Empecé a retroceder y choqué contra Rita, que había tocado a la puerta del geriátrico. Me di vuelta y me encontré con un enfermero de ajustados pantalones borravino, camisa abierta y un vistoso pendiente brillando en medio de un pecho velludo.
“No parece enfermero”, pensé.
Dentro de la residencia tenía lugar una fiesta, probablemente de disfraces.
Tampoco parecía un geriátrico.
–Venimos a visitar a la viuda del juez –dije.
–El juez está adentro.
Era una respuesta desconcertante, pero no alcancé a reaccionar. Rita pasaba junto al extraño enfermero y detrás lo hacía el comisario. Inmediatamente después lo hizo el torbellino que formaban Palonski y el taxista tomándose a golpes.
El enfermero de pantalones borravino cayó sobre mí.
–Ay –gimió, dirigiéndome una húmeda sonrisa. Tenía los ojos delineados con rimmel y un lunar pintado en la mejilla.
Me lo saqué de encima y el desdichado fue a quedar en medio de la trifulca. Un violento gancho del taxista lo lanzó dentro del salón, a los pies de una mesa sobre la que un hombre regordete en bombacha y corpiño realizaba una parodia de strip tease.
Una mujer corpulenta, con voz de tenor, bíceps de boxeador de peso medio y senos a lo Pamela Anderson se plantó delante del comisario.
–¿Se puede saber quién sos, vejete?
–Comisario Américo Petorutti –contestó el comisario con firmeza–. Policía Federal Argentina.
–¡La cana! –chilló la extraña mujer.
–Y demando ver al juez, de inmediato –agregó el comisario.
El gordito del streaptease levantó la mano con timidez y quedó momentáneamente deslumbrado por el flash de la cámara de fotos del comisario.
–¡Es periodista! –chilló el gordito.
El comisario me señaló por sobre su hombro.
–El periodista es él.
–Abue, rajemos –dijo Rita arrastrando al comisario hacia la salida.
–Mejor nos vamo, nero –susurró Palonski al pasar a mi lado. Se había librado del taxista que en ese momento era rodeado de varios disfrazados.
–¿Así que sos periodista? –lo increpó la mujer de los bíceps de boxeador.
–¡Ese es un impostor! –gritó el comisario desde la puerta–. El periodista es él –añadió, afortunadamente ya en la vereda, lejos de los oídos del boxeador de pechos a lo Pamela Anderson, que se entretenía golpeando al taxista.

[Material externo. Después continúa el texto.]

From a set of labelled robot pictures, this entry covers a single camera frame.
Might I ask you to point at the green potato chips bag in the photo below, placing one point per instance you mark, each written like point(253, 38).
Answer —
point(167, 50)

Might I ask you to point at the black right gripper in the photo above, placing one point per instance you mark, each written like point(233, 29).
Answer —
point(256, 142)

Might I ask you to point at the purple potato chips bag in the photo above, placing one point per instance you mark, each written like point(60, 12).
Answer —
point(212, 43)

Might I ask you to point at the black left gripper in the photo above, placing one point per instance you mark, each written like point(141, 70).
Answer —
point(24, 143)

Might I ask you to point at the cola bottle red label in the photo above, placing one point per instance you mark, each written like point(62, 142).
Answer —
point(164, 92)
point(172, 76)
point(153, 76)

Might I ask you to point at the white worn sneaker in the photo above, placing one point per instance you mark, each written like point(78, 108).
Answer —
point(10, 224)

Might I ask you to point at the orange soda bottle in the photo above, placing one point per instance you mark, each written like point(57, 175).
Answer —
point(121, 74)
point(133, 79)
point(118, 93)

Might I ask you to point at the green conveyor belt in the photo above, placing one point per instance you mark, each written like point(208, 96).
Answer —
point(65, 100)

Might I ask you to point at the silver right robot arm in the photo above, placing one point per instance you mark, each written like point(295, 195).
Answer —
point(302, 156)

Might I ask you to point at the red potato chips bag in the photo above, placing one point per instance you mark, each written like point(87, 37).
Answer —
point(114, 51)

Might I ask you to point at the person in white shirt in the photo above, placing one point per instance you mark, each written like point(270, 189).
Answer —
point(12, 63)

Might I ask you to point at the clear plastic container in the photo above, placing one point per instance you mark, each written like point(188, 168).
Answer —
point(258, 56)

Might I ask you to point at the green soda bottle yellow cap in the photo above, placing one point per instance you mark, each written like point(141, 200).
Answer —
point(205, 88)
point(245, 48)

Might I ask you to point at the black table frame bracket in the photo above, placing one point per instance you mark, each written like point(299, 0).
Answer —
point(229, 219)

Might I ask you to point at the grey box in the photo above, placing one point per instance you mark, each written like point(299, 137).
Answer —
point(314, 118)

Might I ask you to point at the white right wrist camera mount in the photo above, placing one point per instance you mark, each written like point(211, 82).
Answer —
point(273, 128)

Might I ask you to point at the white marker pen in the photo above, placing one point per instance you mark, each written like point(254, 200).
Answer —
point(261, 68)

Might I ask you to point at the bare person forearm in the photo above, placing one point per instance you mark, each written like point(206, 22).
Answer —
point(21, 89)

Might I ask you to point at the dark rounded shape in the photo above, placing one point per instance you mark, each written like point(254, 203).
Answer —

Rita y Palonski llevaban en vilo al comisario mientras yo me subía al volante del taxi, que había quedado en marcha.
–Agarre por el bajo –ordenó el comisario.
Coloqué primera y arranqué a toda velocidad.
–Abue, otra vez te olvidaste de tomar las pastillas.
–¿Qué pastillas?
–Sacá la mano –dijo Rita.
–¿Qué mano?
–No era para vos, abue.
–¿Qué cosa?
A las tres cuadras, aminoré la marcha y me volví a medias. El comisario abrió los ojos con asombro.
–¿Qué hace con un taxi, Delmonte? ¿Lo echaron del diario?
–No trabajo en ningún diario –bufé, harto de explicarle que trabajo en una revista.
–Ya me doy cuenta –dijo el comisario–. Pero debería buscarse otra cosa: manejar un taxi se ha vuelto un trabajo muy peligroso.
Asentí en silencio mientras en el asiento trasero sonaba otro cachetazo.